From the moment she took out her camera, photographer Whitney Browne couldn’t keep a low profile for long in Trinidad, a city in central Cuba, where she had initially passed as just another tourist.
The camera is an analogue Hasselblad, medium format, the same model with which Neil Armstrong recorded man’s arrival at the Moon in the 1961 Apollo 11 space mission.
Browne is an artist who periodically publishes her work in, among other publications, The New York Times, The Huffington Post, The Wall Street Journal and Time Out Magazine.
After covering Havana, the young photographer, who prefers film in the time of digitalization, lost herself in the Trinidad that does not appear in guide books for foreigners: in the alley Sal-si-puedes (“Leave-if-you-can”) in the neighbourhood of La Popa, in the arteries where people wearing Santero religious necklaces sit on the sidewalks to clean the rice they will cook for dinner, all the while discussing the human and the divine.
She walked around with nothing more than the aim of registering the daily life further afield from the tourist set-up of the “museum city.” The photographs would be included in an exhibition that she hopes to open next year in Cuba, if she secures the autorization of state institutions.
“For a long time I wanted to come to this country, especially after talks started between the United States and Cuba,” she told OnCuba while she took snapshots of Santa Ana street. “Things like this: people who live with their doors open. They aren’t scared to show you what they’ve got, even if it’s not very much. You don’t see that in Los Angeles, where I was born, or in New York.”
Browne came to La Contoja Alley and she found a man who was fixing his 1955 Chevrolet Bel Air. She traded a photo for a kiss.
“You and I are alike, that’s my philosophy,” she told him. “I’m not trying to expose you or sell your image, just to photograph you with your dignity. I find subcultures very interesting. Right now I have a project with the garbage collectors of New York. I ride in the truck with them and I take pictures of their work because without their work the Big Apple would be perhaps one of the dirtiest cities in the world. That’s what I am looking for in Cuba: the dignity of life behind the façade.”
She skipped the guide books and other promotional pamphlets when she drew up her route and preferred to stay in a lodging house.
Even though her career spans more than a decade, even though her CV boasts contracts with Google and a degree in Anthropology and Photography of the Fine Arts in the University of Hunter, she still sees herself as the timid little girl that only feels powerful when she is behind the camera. Perhaps because of this she decided to mount her first personal exhibition after eight years of work.
“The funny thing is that the images weren’t of dancers, actors, directors or producers who I have photographed in my studio, but the ones I took in Ray’s Candy Shop, one of the oldest shops in Manhattan, set in East Village, that belongs to an 80 year old man. One day I started to suffer from insomnia and I arrived at this place and I was interested in the range of people that stopped by, their expressions… I started to work from midnight to 5 a.m., and still do, nearly always for free because I am into social activism. From there my first exhibition was born: At Ray’s. Connection is why we are here, shown last October”.

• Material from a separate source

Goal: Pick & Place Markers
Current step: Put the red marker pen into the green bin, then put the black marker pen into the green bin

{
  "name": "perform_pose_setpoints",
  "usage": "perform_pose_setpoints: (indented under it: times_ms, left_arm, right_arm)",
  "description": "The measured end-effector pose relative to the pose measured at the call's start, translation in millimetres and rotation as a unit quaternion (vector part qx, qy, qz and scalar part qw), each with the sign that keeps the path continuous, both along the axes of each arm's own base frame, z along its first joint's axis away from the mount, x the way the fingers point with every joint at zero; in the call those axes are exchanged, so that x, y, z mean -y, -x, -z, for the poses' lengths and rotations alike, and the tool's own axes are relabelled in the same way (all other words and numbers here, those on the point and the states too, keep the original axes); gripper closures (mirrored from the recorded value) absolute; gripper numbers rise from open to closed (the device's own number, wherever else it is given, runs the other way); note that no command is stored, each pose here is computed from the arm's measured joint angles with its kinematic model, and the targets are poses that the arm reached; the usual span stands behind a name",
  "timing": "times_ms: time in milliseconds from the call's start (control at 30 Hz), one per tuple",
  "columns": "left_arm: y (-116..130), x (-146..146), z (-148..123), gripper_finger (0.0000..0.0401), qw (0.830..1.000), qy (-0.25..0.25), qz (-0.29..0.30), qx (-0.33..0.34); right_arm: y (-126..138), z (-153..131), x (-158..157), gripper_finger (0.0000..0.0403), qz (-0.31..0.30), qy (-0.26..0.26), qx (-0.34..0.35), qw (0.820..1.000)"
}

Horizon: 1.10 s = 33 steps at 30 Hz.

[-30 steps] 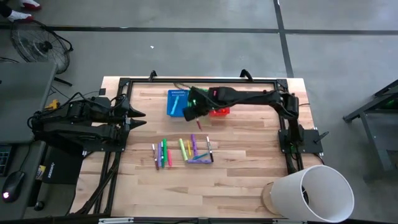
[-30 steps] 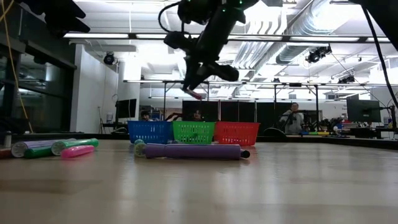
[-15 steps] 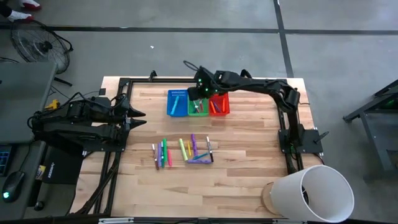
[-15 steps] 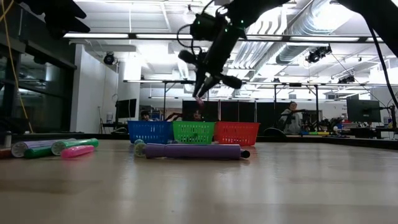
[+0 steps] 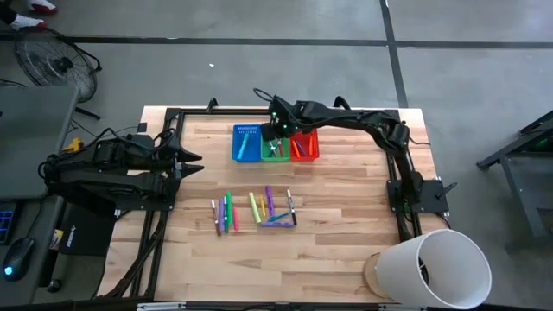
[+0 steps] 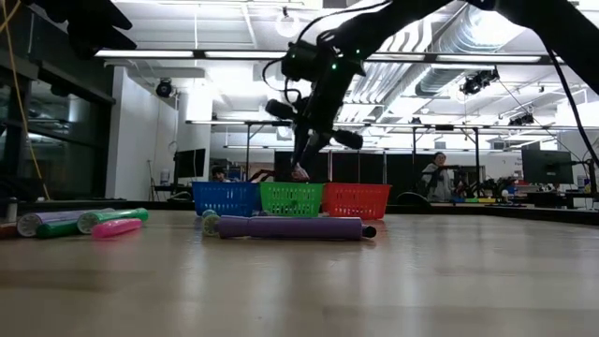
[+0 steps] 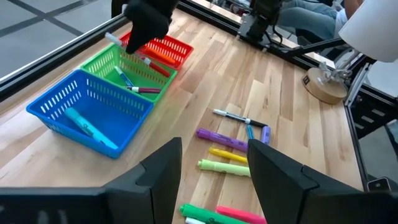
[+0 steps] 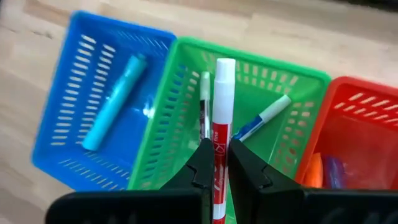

“What have you found in Cuban faces?” OnCuba asked.
“Stories, so many stories are told in a look. They say that Cuba is changing and I wanted to see it with my own eyes, but it seems to me that the places I go to have never lived in a different way. Maybe the changes are in different areas or places, or at least it seems that way to me.
“I like to take pictures of children and older individuals. The former because they begin life and the second, because they’ve lived.
“I had it clear since I planned the trip: I didn’t come to drink mojitos and dance salsa all night, but to discover my own Cuba.
“I hope that the people who have so graciously opened their doors and allowed me to take a photo can see themselves represented in their own city. I’m already making inquiries about it, but it doesn’t just depend on me”.